SOY PROFESOR del Tecnológico de Monterrey, campus Ciudad de México, desde hace alrededor de diez años. Habían pasado apenas poco más de dos horas del simulacro, ya habitual, del terremoto de 1985, que la totalidad de los estudiantes conoce solo por referencias e historias transmitidas por sus padres o abuelos. Todo transcurrió con orden e impecable cumplimiento de los protocolos de seguridad. Algunos jóvenes, parece comprensible, reaccionan ante este tipo de actos con cierto hastío e indiferencia por ser ajeno a ellos. Pero a las 13:14 horas, una coincidencia fatal y oscura cambió a todos para siempre.
El movimiento comenzó con una fuerte vibración en el piso. Yo me encontraba en el primer piso de la biblioteca, que a esa hora suele estar atestada de alumnos. Es el piso dedicado al trabajo en equipo y al aprendizaje colectivo. Hay pizarrones móviles, computadoras, pantallas, sillones para el estudio individual o en grupo. En unos cuantos segundos todos nos levantamos con la intención, quizá, de salir, pero la mayoría ya no pudimos hacerlo. El movimiento nos impedía mantenernos en pie. Una mujer extraordinaria que coordina varios de los servicios bibliotecarios logró contener el espanto. Cuando llegué a unos metros de la entrada, la orden fue replegarnos a un lado de las dos grandes columnas que anteceden a una larga escalera.
La columna estaba rodeada por dos circunferencias humanas y yo solo pude sujetarme de los estudiantes más cercanos a mí. Los techos caían por todas partes, los cristales estallaban y las paredes se desmoronaban. Una nube de polvo empezó a cubrir el espacio y ya no era posible divisar detrás de los grandes cristales a la entrada del inmueble. Nunca he sentido tan cerca un fin inminente. El movimiento trepidante se incrementaba, pero nuestra —no tengo duda— salvadora gritaba voz en cuello a los estudiantes que estaban en los pisos de arriba para que se alejaran de los anaqueles que se precipitaban al suelo, y a nosotros, que no nos despegáramos de las columnas.

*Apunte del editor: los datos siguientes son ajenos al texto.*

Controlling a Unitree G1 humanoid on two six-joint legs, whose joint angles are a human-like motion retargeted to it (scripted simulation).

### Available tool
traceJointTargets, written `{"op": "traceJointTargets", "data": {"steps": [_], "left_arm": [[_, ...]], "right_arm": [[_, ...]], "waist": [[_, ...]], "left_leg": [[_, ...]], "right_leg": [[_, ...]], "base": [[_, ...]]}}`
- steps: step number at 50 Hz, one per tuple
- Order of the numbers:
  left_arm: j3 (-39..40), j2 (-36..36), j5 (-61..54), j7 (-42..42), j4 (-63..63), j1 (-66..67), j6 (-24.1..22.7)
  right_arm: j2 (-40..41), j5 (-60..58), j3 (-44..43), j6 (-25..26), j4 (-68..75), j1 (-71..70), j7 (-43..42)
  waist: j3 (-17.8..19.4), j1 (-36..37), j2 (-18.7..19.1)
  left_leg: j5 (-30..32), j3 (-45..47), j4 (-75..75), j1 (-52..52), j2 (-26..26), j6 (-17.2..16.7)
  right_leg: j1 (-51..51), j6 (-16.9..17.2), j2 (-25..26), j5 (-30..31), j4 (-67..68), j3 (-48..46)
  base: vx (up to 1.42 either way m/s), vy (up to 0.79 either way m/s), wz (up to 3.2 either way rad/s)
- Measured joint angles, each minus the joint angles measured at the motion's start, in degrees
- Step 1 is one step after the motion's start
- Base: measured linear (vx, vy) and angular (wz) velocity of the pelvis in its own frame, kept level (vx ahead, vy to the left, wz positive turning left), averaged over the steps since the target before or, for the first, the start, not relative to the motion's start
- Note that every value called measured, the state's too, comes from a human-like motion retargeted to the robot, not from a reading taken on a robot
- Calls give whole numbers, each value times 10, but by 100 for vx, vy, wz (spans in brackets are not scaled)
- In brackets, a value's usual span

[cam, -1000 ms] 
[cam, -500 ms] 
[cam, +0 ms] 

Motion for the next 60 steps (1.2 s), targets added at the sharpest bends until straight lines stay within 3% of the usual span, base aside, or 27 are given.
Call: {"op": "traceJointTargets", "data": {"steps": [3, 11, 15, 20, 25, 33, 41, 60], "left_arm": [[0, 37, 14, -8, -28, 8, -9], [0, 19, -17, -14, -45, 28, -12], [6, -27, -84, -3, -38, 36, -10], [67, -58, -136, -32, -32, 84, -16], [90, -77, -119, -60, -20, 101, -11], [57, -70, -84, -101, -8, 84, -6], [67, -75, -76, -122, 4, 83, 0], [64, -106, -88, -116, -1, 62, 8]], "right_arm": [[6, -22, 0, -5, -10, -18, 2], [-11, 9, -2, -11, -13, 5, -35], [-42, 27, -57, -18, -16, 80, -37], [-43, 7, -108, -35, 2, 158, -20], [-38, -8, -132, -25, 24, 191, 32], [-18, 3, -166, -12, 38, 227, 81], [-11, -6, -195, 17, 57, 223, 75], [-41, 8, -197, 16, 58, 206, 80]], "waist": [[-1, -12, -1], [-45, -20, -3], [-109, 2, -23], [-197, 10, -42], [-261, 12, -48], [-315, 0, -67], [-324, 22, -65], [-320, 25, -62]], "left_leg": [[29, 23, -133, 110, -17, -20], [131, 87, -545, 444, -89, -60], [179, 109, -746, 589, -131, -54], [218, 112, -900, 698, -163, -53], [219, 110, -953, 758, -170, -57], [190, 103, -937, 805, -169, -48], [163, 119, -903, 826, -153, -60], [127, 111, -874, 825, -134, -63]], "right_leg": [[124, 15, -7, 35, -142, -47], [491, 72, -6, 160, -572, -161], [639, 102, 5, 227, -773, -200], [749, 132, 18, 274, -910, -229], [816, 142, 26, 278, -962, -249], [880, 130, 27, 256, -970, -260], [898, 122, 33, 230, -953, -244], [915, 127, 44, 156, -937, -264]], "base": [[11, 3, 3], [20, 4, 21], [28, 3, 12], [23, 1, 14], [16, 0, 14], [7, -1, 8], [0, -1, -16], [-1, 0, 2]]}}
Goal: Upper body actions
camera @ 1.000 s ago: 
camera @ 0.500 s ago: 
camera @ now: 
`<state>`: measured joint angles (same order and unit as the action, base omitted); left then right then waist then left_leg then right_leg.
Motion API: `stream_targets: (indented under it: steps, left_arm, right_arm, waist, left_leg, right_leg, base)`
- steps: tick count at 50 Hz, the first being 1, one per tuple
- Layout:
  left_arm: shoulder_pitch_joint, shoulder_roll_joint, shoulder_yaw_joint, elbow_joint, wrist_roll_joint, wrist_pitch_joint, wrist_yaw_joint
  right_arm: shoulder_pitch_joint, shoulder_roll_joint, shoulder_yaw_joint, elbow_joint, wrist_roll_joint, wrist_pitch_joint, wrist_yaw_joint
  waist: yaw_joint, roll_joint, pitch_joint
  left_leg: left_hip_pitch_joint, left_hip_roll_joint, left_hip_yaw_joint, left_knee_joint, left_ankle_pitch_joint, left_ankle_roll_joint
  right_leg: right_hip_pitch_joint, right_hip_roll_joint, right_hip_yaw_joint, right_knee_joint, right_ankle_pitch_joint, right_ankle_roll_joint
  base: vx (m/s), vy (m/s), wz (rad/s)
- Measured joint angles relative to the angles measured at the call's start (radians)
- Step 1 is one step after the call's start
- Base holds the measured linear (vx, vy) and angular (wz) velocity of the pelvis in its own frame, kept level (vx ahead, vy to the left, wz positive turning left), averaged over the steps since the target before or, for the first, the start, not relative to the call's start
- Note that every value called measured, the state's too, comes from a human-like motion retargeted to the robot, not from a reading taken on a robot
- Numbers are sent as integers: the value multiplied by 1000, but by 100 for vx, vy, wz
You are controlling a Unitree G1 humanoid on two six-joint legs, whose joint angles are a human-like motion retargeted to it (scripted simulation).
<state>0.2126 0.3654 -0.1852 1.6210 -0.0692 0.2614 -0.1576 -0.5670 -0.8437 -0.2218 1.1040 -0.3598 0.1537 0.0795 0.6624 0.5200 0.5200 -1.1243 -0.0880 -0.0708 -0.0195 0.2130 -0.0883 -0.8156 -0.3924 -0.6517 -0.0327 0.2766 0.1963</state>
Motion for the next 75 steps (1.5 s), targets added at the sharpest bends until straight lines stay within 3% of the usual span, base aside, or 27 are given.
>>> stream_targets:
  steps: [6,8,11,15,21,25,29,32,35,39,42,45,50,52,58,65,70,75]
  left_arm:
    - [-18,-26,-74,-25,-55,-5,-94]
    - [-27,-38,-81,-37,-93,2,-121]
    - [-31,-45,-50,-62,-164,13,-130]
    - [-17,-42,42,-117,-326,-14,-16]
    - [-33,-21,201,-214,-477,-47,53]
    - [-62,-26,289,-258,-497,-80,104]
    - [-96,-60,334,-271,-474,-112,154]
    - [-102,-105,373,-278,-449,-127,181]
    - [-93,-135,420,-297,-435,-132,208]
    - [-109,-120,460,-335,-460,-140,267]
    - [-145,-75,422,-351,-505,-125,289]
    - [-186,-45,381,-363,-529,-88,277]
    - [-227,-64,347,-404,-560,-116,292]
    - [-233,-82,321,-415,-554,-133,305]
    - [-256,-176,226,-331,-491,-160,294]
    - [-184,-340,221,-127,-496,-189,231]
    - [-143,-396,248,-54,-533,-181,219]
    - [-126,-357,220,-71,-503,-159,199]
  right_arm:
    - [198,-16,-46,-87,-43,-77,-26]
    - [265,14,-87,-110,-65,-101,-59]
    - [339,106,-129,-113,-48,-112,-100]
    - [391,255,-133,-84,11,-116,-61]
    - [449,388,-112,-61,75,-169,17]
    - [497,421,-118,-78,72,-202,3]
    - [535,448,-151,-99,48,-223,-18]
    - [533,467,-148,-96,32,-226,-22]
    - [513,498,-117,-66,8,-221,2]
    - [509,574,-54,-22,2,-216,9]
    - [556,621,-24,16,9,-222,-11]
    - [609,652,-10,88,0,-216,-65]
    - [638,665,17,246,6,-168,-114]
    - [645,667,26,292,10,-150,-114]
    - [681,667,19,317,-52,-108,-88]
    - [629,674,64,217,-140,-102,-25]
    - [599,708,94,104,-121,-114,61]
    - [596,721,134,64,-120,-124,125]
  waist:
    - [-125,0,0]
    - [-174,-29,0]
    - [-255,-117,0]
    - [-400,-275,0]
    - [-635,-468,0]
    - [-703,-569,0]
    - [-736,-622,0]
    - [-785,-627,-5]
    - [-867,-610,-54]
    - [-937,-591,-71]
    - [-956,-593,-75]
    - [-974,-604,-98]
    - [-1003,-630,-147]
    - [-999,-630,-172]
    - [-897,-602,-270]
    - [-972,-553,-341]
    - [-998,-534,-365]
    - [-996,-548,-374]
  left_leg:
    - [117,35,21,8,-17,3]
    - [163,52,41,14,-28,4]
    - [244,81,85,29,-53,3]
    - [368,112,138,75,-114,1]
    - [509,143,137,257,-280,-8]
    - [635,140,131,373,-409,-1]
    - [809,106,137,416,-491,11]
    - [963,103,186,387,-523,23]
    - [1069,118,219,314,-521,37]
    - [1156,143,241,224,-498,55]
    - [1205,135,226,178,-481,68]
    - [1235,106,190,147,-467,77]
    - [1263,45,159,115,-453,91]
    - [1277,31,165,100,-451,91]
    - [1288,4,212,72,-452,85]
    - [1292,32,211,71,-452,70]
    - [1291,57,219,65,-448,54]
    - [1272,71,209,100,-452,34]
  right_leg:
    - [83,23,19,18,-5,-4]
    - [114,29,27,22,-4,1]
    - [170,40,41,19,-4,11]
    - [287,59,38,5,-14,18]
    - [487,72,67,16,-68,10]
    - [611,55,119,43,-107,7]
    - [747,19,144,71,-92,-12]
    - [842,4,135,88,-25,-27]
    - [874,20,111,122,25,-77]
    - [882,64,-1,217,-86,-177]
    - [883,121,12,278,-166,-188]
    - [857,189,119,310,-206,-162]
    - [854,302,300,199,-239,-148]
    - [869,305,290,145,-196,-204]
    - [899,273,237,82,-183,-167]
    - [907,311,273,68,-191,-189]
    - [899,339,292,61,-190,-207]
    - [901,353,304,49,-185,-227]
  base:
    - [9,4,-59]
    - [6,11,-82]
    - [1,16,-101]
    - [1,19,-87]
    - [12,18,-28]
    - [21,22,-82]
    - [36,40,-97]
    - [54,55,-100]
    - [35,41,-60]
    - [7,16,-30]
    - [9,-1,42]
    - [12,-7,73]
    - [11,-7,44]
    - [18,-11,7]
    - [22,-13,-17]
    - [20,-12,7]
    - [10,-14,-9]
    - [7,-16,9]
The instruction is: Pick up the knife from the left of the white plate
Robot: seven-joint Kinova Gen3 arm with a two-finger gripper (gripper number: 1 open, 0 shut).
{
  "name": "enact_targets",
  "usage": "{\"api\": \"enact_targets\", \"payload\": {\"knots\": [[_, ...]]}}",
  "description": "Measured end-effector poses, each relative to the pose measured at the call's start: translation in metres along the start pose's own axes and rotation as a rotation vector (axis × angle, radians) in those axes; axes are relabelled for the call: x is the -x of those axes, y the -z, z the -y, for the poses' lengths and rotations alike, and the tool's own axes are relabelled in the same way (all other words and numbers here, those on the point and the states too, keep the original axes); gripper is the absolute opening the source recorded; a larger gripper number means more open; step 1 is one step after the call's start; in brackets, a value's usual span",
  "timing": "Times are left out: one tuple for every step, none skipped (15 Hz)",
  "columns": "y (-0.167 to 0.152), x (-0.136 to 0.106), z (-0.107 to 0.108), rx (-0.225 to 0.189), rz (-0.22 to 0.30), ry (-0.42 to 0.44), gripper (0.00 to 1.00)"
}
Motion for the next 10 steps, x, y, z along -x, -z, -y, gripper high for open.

Tras pasar el terremoto, todos bajamos en fila por la salida de emergencia. Mi cuerpo se estremecía mientras descendíamos: las escaleras estaban llenas de escombros y las paredes, resquebrajadas. No me detuve a ver. Cuando salimos a la superficie nos concentraron en la explanada del edificio de CEDETEC (una zona de seguridad). Cuando dirigí mi vista hacia la zona que une un edificio de oficinas con otro de aulas, advertí algo extraño, pero no logré racionalizarlo. La gente empezó a correr después de un tiempo y escuché que los puentes que unían esos edificios habían colapsado. Había gente atrapada y herida. El vacío empezó a dominarme y sentí que acababa de sumergirme en una pesadilla. Desde ese día, duermo entre sobresaltos y pienso en la gente atrapada, en los familiares que perdieron a su gente, en los estudiantes sin vida. La normalidad se acabó en 70 segundos y no hay reglas ni decretos que la restablezcan para cada uno.